Reload the application by hitting Ctrl-C and then running aqueduct serve again. In your browser, enter http://localhost:8081/questions and you'll get the list of questions. Then, enter http://localhost:8081/questions/0 and you'll get the first question. If you enter an index not within the list of questions or something other than an integer, you'll get a 404.

When a Request is sent to an HTTPController, it evaluates the HTTP method of the request and matches it against every declared responder method. In this case, the HTTPController will have two possible choices: getQuestions and getQuestionAtIndex. From here, it looks at the parameters for each of the methods and the path variables in the Request.

Parameters with HTTPPath metadata are used to match path variables from the Request. If there are no path variables, the no-argument getAllQuestions is invoked. If there is one HTTPPath argument and the name of the path variable is named index (the String argument to HTTPPath), then getQuestionAtIndex is called. The name of the path variable is defined by the name of the variable declared in Router's route method.

If neither of those scenarios are true, the HTTPController responds with 404 and doesn't call any of your responder methods. Because the route is declared to also evaluate a regular expression that restricts index to only numeric values, non-numeric values in the index portion of the route will also yield a 404. You can try that be hitting http://localhost:8081/questions/foo from your browser.

This HTTP method and path variable matching behavior is specific to HTTPController.

The More You Know: Multi-threading and Application State

In this simple exercise, we used a constant list of question as the source of data for the questions endpoint. For a simple getting-your-feet-wet demo, this is fine.

However, in a real application, it is important that we don't keep any mutable state in a RequestSink or any RequestControllers. This is for three reasons. First, it's just bad practice - web servers should be stateless. They are facilitators between a client and a repository of data, not a repository of data themselves. A repository of data is typically a database.
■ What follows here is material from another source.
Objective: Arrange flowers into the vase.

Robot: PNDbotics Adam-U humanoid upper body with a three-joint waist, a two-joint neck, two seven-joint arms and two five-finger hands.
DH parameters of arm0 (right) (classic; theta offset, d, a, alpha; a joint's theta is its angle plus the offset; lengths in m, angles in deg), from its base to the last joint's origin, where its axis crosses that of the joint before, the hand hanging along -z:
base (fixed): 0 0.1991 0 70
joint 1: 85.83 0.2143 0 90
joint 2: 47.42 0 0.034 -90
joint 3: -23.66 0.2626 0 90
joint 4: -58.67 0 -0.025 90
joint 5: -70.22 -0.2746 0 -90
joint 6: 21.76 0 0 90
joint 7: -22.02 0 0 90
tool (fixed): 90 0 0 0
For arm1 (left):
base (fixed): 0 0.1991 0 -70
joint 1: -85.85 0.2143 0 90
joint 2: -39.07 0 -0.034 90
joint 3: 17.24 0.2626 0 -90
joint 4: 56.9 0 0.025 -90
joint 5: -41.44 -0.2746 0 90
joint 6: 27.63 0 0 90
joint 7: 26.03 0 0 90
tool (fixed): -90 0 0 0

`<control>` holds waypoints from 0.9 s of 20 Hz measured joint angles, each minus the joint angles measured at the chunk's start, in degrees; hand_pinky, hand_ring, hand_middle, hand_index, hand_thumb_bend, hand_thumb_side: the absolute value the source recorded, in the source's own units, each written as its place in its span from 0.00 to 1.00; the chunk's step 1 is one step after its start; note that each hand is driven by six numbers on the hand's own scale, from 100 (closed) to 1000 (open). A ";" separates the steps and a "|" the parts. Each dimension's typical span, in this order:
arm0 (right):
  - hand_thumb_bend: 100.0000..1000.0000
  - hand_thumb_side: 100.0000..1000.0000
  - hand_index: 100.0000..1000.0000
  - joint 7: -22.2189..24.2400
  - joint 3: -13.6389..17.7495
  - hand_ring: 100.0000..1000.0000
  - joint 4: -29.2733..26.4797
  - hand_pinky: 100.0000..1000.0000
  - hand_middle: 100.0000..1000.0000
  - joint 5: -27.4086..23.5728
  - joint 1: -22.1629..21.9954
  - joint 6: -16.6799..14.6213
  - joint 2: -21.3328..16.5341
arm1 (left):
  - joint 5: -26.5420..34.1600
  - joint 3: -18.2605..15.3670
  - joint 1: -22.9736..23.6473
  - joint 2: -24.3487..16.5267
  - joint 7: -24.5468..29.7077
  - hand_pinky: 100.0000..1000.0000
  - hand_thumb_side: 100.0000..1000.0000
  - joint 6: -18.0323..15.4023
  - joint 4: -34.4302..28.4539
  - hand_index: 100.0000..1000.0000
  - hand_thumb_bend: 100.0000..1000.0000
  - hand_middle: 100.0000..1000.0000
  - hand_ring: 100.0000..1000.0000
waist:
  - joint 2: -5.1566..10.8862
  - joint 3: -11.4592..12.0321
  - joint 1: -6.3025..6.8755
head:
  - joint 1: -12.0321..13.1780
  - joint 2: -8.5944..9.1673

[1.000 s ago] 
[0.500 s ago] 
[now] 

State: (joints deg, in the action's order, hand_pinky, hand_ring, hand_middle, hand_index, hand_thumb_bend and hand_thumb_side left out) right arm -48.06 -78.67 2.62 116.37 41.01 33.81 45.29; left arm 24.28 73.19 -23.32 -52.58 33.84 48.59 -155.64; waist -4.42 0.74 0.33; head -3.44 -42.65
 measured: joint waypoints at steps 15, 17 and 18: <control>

Second, the way Aqueduct applications are structured makes it really difficult to keep state. For example, HTTPController is instantiated each time a new request comes in. Any state they have is discarded after the request is finished processing. This is intentional - you won't run into an issue when scaling to multiple server instances in the future, because the code is already structured to be stateless.

Finally, isolates. Aqueduct applications are set up to run on multiple isolates (the --isolates option for the in aqueduct serve). An isolate is effectively a thread that shares no memory with other threads. If we were to keep track of state in some way, that state would not be reflected across all of the isolates running on this web server. So depending on which isolate grabbed a request, it may have different state than you might expect. Again, Aqueduct forces you into this model on purpose.

Isolates will spread themselves out across CPUs on the host machine. Each isolate will have its own instance of your RequestSink subclass. Having multiple isolates running the same stateless web server on one machine allows for faster request handling. Each isolate also maintains its own set of resources, like database connections.